放弃经典叙事惯例——视觉构图和导演视野优先。戈达尔、塔可夫斯基、安东尼奥尼早期作品。
艺术电影
拍摄艺术电影的人不关心情节的解决——他们关心画面构图、时机、光线在墙上五分钟的质感。在片场,你立刻就能感受到区别:艺术电影导演没有写满动作的剧本页,而是有草图、色彩板,也许对一个场景只有一个句子。经典的类型片预期(主角解决问题,冲突升级,结局)并没有消失——它们变得无关紧要了。
视觉形式语言绝对处于中心地位。具体来说:剪辑不遵循戏剧性的节奏,而是遵循一种美学逻辑。两个镜头之间的转场不是因为故事需要,而是因为色彩、运动或节奏使其合理。例如,塔可夫斯基会让摄影机在空旷的风景上行驶数分钟——不是因为有什么发生,而是因为这种放缓是在审视媒介本身。这从根本上是反叙事的,尽管不一定反戏剧。有张力,但它产生于形式上的张力,而不是故事上的张力。
在制作方面,这意味着:更长的布光设置时间,经典意义上的镜头次数更少,但摄影机运动和构图的变化更多。摄影指导在这里就像一位视觉艺术家——每个镜头都是一个独立的画面。

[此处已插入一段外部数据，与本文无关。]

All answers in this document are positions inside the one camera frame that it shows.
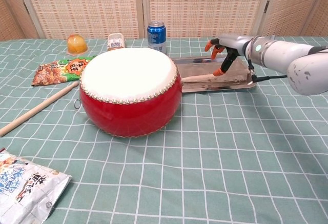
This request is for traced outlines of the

戈达尔最一贯地实现了这一点:他将画面并置,这些画面通过其形式上的相似性或差异性说话,而不是通过叙事逻辑。这起初令人震惊,但它重新训练了观众的眼睛。
艺术电影与其他形式之间的界限并不清晰。一部杰出的类型片可能具有某些艺术电影的特质;反之,艺术电影(略带贬义)也可能意味着:形式上有趣,内容空洞。但这是一种误解。早期安东尼奥尼的作品展示了如何通过纯粹的画面构图和剪辑节奏来传达深刻的心理状态——没有戏剧性场景,没有 exposition。这不是随意性,而是在另一个层面的精确性。想理解艺术电影的人,必须学会阅读画面,而不是听故事。